To get in the Hilarious Historic Hudson All Hallows mood way early if you are a Baby Boomer, there is the annual trick-or-treat giveaway of kids candy on upper Locust Street by almost a dozen of its businesses, as they jump into the fray on Thursday, Oct. 26 — in the same block at The Smilin’ Moose, where you just might show up, if a classic rocker who can tolerate hip-hop heads for Halloween, in such a costume two days later.
Mark the longtime main guy behind the bannister at Micklesen Drug, a chief fixture of this occasion where they take a rare pass on their norm to kill off hyperglycemia — or is it hypo? — is waiting for you on the main Locust Street corner, and will help you amp up your blood sugar without taking it too far. He is quick with a joke and a light up your smoke — OK he would not recommend that end as he is a pharmacist — and there is no place that he’d rather be than giving away candy. He’ll tailor his trademark wit to the kiddies. Few if any jokes about locusts with way too many mutated legs and even more wings from bad use of his products, comprising an actual plague. And I will wait until a much, much more appropriate time to tell his bad — OK I prompted it — although hilarious, allegedly, tale of a third med-related green tail being grown and how he’d cure it with a hacksaw. Or is it the third one in his (spooky) garage. Or did I tell that tale of the (orange and/as the new black) tape to hold candy together already? And if the regulators are reading, this is not recommended reading for any of his clients. His actual knowledge — joking aside — of what meds can and can’t do for you is immense. So while you and yours get your grub …

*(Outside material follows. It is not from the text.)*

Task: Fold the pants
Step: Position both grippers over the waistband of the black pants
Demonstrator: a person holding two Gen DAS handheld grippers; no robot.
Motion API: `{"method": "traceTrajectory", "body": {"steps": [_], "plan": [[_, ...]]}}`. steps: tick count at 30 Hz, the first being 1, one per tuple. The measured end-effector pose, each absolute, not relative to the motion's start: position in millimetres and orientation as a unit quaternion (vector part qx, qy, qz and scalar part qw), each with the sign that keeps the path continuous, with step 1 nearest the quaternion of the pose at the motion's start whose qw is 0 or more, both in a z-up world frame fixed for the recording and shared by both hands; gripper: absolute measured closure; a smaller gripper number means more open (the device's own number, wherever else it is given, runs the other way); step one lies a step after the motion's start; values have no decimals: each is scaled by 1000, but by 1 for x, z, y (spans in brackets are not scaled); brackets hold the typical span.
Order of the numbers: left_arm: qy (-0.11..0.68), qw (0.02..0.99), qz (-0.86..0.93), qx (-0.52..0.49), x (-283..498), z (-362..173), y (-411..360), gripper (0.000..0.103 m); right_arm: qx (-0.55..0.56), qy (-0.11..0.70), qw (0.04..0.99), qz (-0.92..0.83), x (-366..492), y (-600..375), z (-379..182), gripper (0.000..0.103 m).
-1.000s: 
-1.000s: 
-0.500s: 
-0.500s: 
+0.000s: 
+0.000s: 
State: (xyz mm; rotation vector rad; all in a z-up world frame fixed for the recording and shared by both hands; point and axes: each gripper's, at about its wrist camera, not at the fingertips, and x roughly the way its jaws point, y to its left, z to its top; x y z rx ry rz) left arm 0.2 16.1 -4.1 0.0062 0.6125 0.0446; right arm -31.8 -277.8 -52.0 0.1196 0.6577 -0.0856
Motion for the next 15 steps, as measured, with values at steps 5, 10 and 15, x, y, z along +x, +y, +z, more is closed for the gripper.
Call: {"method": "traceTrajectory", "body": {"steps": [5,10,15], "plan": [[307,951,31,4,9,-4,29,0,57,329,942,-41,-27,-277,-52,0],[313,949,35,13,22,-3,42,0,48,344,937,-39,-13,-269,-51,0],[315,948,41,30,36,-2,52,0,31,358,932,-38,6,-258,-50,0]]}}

Mark said they will typically get 300 to 400 trick-or-treaters in this 4-7 p.m. annual event, all held in just over a city block. Wait, he added, it could go as high as 700 in this club. That’s well over 200 an hour. Monster money made for M & Ms. The weather could potentially rain or sleet on this parade, or part of it, so we’ll shoot for a mid-range of 500. (Won’t have to feed the 5,000. That’s for the following All Saints Day.)

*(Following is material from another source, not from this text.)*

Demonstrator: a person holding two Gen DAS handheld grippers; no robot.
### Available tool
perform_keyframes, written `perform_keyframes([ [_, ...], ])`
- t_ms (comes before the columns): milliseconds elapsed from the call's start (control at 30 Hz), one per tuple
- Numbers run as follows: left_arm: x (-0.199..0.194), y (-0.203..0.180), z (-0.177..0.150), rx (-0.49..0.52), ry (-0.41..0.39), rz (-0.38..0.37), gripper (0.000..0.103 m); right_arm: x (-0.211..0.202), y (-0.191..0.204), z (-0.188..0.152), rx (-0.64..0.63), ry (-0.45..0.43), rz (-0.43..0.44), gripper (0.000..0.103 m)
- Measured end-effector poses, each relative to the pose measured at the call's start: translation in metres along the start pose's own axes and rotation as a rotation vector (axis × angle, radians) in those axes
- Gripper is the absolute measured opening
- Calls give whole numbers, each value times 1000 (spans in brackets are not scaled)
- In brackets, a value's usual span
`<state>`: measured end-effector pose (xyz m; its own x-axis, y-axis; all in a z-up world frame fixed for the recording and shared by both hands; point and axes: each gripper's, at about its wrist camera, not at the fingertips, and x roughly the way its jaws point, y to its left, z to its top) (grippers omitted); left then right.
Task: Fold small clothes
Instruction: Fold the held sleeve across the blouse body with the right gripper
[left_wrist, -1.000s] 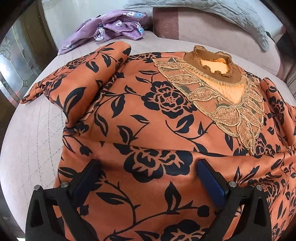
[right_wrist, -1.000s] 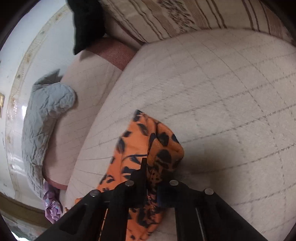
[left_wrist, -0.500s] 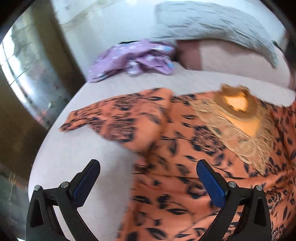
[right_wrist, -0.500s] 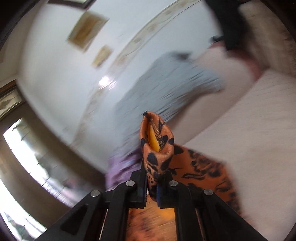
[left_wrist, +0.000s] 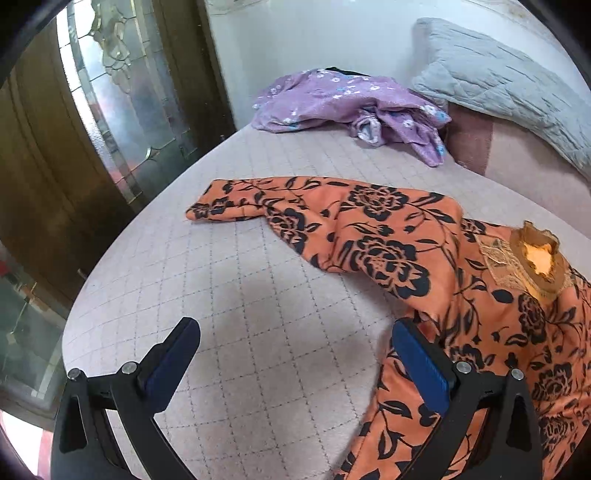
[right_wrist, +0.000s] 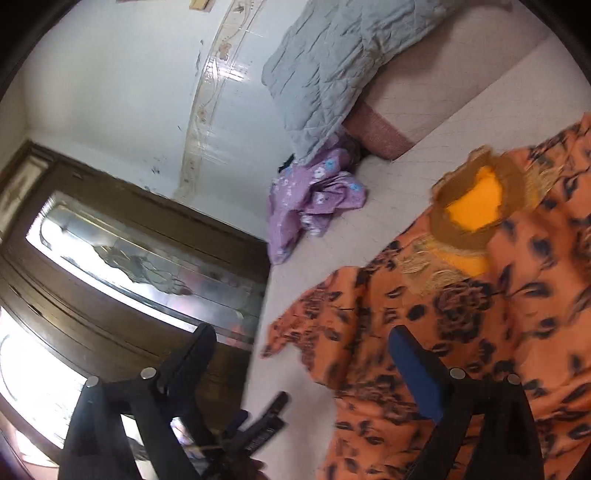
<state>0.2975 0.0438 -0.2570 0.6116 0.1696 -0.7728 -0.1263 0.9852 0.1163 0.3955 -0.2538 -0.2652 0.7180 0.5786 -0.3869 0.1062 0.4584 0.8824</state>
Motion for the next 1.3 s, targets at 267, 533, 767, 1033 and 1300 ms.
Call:
perform_keyframes([
  [267, -8, -49, -5, 112, -19, -111, 103, -91, -43, 5, -159, -37, -321, 78],
  [533, -2, -115, -10, 240, -59, -201, 103, -108, -108, 29, -82, -5, -507, 47],
  [767, 35, -146, -17, 300, -25, -186, 73, -96, -150, 46, -41, 31, -593, 47],
  [1033, 44, -137, -11, 247, -5, -243, 79, -86, -140, 57, -172, 41, -727, 61],
  [1300, 49, -152, -22, 336, -54, -171, 73, -104, -179, 74, -105, -38, -807, 75],
])
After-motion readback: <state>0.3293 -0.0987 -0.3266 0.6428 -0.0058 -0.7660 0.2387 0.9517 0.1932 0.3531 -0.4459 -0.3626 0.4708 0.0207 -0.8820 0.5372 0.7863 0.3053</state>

With those things in mind, consider hitting me up, a block up, for some candy and other creative kinds of treats — and more horrible tales about tails — as you go along that night, but the trick might be to get there early. First-come, first-serve, while supplies last, as hey, HudsonWiNightlife didn’t budget well and only had $5.37 under this heading. OK, I may have gotten the digits wrong, but you get the gist. (These days on social media you can get away with that qualification.)
*** I am now at the Buena Vista apartments just before the stoplight at Vine and Second, giving away what I’ll broadly and simply call stuff. Just know that with that said, this is Ugly Kid Joe, (music related costume), if you remember the band when they opened in the Twin Cities for Ozzy, and I was in attendance gathering (future Halloween-ish from the Master Keeper) tips, that’s what we’re talking about here. So you get what you get, as says one of his followers. See if you can tell what slightly-upper patio I’ll be on, so I can get the drop on you.
Also on Thursday, the Octagon House in the Third Street Historic District “kicks off” its Halloween season, and you’ll be just dying to get in there, and give an arm and a leg to participate in a series on ongoing tours. On this day, the deathly topic for the ages is Victorian superstitions and ghost stories, and on the 28th and 29th is death customs of the 1800s. Centuries old scares and not for the faint of (disemboweled) heart. On Halloween itself, there’s the haunt with the Octagon witches, and they put it best this way: “Double double toil and trouble … The cauldron burns and The Octagon bubbles.”
Couldn’t of said it better myself. Although I will try when all the little locusts arrive, starting Thursday late afternoon.